§ **WHAT YOU SHOULD DO**:
Find the string "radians" in the listing below and return each line it appears in.

§ **SUPPLIED MATERIAL**:

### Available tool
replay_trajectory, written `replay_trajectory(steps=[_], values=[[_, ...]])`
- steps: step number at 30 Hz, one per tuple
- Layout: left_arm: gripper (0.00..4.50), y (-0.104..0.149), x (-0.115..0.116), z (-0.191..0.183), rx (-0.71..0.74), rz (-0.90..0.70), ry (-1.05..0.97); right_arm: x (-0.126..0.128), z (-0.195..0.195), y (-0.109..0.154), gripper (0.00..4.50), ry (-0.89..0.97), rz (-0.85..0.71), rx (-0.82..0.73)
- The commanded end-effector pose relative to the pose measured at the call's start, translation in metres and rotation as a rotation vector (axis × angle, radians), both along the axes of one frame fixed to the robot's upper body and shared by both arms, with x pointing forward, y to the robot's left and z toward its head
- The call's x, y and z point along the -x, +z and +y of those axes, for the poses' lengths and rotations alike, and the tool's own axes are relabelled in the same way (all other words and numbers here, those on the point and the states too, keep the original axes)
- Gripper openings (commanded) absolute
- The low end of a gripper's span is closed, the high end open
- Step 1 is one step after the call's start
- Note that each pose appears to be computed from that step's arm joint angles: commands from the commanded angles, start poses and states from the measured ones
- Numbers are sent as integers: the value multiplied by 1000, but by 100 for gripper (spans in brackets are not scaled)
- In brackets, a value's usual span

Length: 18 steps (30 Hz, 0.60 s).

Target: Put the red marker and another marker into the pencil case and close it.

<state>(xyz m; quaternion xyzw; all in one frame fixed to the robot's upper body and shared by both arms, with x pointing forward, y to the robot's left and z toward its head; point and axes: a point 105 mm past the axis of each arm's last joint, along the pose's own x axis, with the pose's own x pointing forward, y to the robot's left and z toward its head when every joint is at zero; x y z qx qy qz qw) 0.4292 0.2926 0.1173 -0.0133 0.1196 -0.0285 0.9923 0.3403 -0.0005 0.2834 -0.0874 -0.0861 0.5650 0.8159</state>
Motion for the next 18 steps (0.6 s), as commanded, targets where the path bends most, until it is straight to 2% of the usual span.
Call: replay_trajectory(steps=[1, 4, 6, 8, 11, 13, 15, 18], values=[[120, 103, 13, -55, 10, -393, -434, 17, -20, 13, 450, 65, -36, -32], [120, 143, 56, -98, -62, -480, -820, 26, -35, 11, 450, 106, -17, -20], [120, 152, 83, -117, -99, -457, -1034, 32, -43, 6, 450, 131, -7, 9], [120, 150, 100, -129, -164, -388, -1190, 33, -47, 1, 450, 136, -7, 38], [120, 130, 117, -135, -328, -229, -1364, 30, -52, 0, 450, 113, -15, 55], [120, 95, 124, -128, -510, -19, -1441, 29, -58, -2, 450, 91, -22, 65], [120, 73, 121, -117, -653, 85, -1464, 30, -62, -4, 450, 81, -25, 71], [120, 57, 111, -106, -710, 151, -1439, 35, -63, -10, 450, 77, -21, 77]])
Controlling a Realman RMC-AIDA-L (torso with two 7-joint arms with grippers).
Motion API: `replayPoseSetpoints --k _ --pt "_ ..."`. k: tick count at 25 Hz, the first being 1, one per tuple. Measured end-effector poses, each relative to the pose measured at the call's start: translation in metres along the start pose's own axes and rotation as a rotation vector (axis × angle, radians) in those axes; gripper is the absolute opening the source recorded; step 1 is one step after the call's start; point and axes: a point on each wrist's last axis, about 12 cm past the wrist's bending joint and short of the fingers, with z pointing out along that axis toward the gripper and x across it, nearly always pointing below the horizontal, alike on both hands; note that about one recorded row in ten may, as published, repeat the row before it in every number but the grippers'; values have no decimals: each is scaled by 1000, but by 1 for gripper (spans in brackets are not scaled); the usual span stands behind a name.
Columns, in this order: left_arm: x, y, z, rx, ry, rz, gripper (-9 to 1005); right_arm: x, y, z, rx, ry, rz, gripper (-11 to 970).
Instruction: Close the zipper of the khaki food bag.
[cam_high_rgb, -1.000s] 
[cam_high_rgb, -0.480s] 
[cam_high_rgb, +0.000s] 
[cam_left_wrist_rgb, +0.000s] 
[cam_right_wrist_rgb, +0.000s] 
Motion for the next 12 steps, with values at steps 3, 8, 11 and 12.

§ **YOUR SOLUTION**:
- The commanded end-effector pose relative to the pose measured at the call's start, translation in metres and rotation as a rotation vector (axis × angle, radians), both along the axes of one frame fixed to the robot's upper body and shared by both arms, with x pointing forward, y to the robot's left and z toward its head
Motion API: `replayPoseSetpoints --k _ --pt "_ ..."`. k: tick count at 25 Hz, the first being 1, one per tuple. Measured end-effector poses, each relative to the pose measured at the call's start: translation in metres along the start pose's own axes and rotation as a rotation vector (axis × angle, radians) in those axes; gripper is the absolute opening the source recorded; step 1 is one step after the call's start; point and axes: a point on each wrist's last axis, about 12 cm past the wrist's bending joint and short of the fingers, with z pointing out along that axis toward the gripper and x across it, nearly always pointing below the horizontal, alike on both hands; note that about one recorded row in ten may, as published, repeat the row before it in every number but the grippers'; values have no decimals: each is scaled by 1000, but by 1 for gripper (spans in brackets are not scaled); the usual span stands behind a name.

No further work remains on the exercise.